The twenty-four accused were:

  1. Martin Bormann. Indicted for 1, 3 and 4, he was found guilty of 3 and 4 and sentenced in absentia to death.
  2. Karl Doenitz, the initiator of the U-boat campaign and Hitler's designated successor. Indicted for 1, 2 and 3, he was found guilty of 2 and 3 and sentenced to 10 years of imprisonment.
  3. Hans Frank. Indicted for 1, 3 and 4, he was found guilty of 3 and 4 and sentenced to death.
  4. Wilhelm Frick. Indicted on all counts, he was found guilty of 2, 3 and 4 and sentenced to death.
  5. Hans Fritzsche. At the trial he was in a way a substitute for Joseph Goebbels. Indicted for 1, 3 and 4, he was acquitted.
  6. Walter Funk. Indicted on all counts, he was found guilty of 2, 3 and 4 and sentenced to life imprisonment.
  7. Hermann Göring, Commander of Luftwaffe. Indicted on all four counts, he was found guilty and sentenced to death. On the night before his execution he committed suicide.
  8. Rudolf Hess, Hitler's deputy, flew to England in 1941. Indicted on all four counts, he was found guilty of 1 and 2 and sentenced to life imprisonment.
  9. Alfred Jodl. Indicted and found guilty on all four counts, he was sentenced to death.
  10. Ernst Kaltenbrunner. Indicted for 1, 3 and 4, he was found guilty of 3 and 4 and sentenced to death.
  11. Wilhelm Keitel. Indicted and found guilty on all four counts, he was sentenced to death.
  12. Gustav Krupp von Bohlen und Halbach. He was indicted on all four counts as representative of German heavy industry and for armament production. Charges against him were dropped for health reasons. But the "Krupp Trial" took place before a US military court in Nuremberg in 1948. Krupp's son Alfried was sentenced to 12 years of imprisonment.
  13. Robert Ley. Indicted on all four counts, he committed suicide on October 26, 1945.
  14. Konstantin von Neurath. Indicted and convicted on all four counts, he was sentenced to 15 years of imprisonment.
  15. Franz von Papen. Indicted on counts 1 and 2, he was acquitted.
  16. Erich Raeder. Indicted on 1, 2 and 3, he was sentenced to life imprisonment.
  17. Joachim von Ribbentrop, the Minister of Foreign Affairs. Indicted and convicted on all four counts, he was sentenced to death.
  18. Alfred Rosenberg, the race theory evangelist. Indicted and found guilty on all four counts, he was sentenced to death.
  19. Fritz Sauckel. Indicted on all four counts, he was found guilty of 3 and 4 and sentenced to death.
  20. Hjalmar Schacht. Indicted on 1 and 2, he was acquitted.
  21. Baldur von Schirach, head of the Hitlerjugend, expressed repentance. Indicted on 1 and 4, he was found guilty and sentenced to from four to twenty years of imprisonment. Served twenty.
  22. Arthur Seyss-Inquart. Indicted on all four counts, he was found guilty of 2, 3 and 4 and sentenced to death.
  23. Albert Speer, responsible for several aspects of industry and a central figure in leadership, expressed repentance. Indicted on all four counts, he was found guilty of 3 and 4 and sentenced to from four to twenty years of imprisonment. Served twenty.
  24. Julius Streicher. Indicted on 1 and 4, he was sentenced to death.
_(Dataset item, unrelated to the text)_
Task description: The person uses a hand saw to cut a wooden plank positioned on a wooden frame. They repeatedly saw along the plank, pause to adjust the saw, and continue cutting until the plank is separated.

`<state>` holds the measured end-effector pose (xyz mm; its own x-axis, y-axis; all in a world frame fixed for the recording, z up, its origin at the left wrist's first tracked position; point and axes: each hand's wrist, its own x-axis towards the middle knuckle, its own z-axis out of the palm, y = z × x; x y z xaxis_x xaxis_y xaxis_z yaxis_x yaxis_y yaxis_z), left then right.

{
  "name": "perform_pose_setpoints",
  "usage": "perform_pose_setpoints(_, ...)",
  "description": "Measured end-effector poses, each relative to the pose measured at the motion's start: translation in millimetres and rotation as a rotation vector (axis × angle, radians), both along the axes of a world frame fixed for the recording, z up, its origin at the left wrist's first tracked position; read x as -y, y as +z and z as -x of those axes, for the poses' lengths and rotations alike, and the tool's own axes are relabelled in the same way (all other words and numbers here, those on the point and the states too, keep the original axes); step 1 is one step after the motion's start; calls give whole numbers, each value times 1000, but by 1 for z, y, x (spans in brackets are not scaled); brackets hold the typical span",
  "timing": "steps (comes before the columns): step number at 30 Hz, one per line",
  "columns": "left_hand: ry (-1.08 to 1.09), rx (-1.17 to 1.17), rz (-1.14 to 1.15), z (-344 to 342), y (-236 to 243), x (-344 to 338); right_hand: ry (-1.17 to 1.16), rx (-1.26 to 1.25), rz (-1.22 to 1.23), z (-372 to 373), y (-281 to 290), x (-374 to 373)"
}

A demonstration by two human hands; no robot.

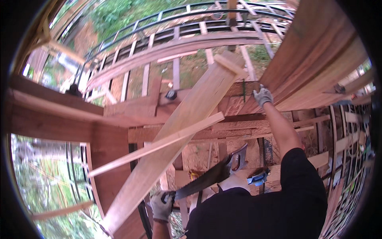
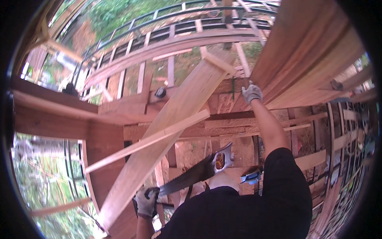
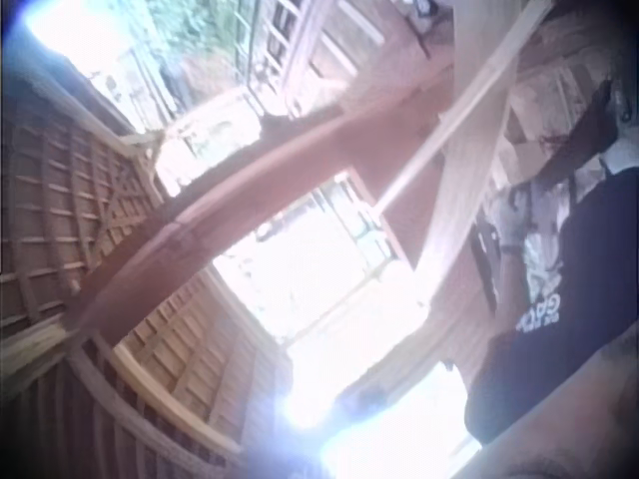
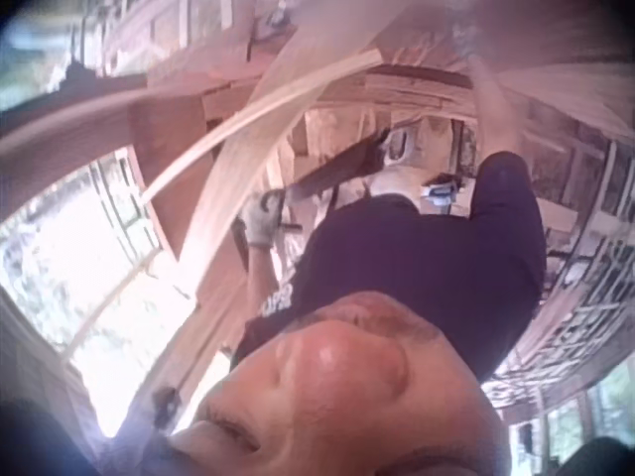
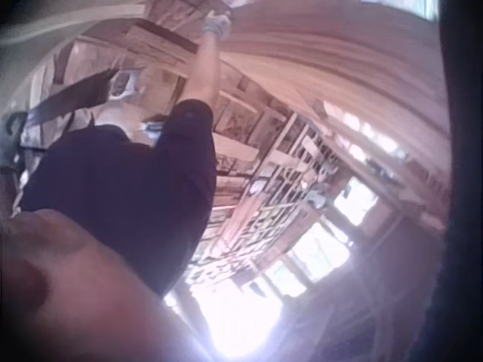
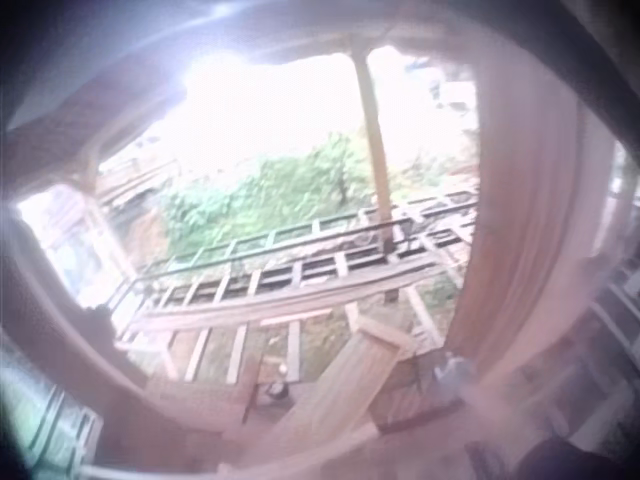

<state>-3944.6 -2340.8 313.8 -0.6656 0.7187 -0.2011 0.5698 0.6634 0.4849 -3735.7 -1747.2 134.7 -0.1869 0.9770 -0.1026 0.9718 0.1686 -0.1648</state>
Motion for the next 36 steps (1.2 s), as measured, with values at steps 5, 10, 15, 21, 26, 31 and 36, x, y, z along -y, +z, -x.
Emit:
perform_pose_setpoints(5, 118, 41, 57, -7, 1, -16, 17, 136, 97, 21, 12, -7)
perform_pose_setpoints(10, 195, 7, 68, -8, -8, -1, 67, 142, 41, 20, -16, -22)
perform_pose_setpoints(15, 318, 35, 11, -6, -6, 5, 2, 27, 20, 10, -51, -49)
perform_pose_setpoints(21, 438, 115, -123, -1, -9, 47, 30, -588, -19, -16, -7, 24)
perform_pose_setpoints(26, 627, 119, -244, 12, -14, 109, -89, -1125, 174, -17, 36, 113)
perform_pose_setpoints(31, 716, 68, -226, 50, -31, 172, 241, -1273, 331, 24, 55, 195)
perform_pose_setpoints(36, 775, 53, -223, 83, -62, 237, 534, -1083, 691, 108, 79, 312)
The medical experiments conducted by German doctors led to the creation of the Nüremberg code to control future trials involving human subjects, and the so-called Doctors' Trial.

Influence on the development of international criminal law

The Nuremberg trials had a great influence on the development of international criminal law. The International Law Commission, acting on the request of the United Nations General Assembly, produced in 1950 the report Principles of International Law Recognized in the Charter of the Nürnberg Tribunal and in the Judgment of the Tribunal (Yearbook of the International Law Commission, 1950, vol. III). The influence of the tribunal can also be seen in the proposals for a permanent international criminal court, and the drafting of international criminal codes, later prepared by the International Law Commission.

The Nuremberg trials initiated a movement for the prompt establishment of a permanent international criminal court, eventually leading over fifty years later to the adoption of the Statute of the International Criminal Court.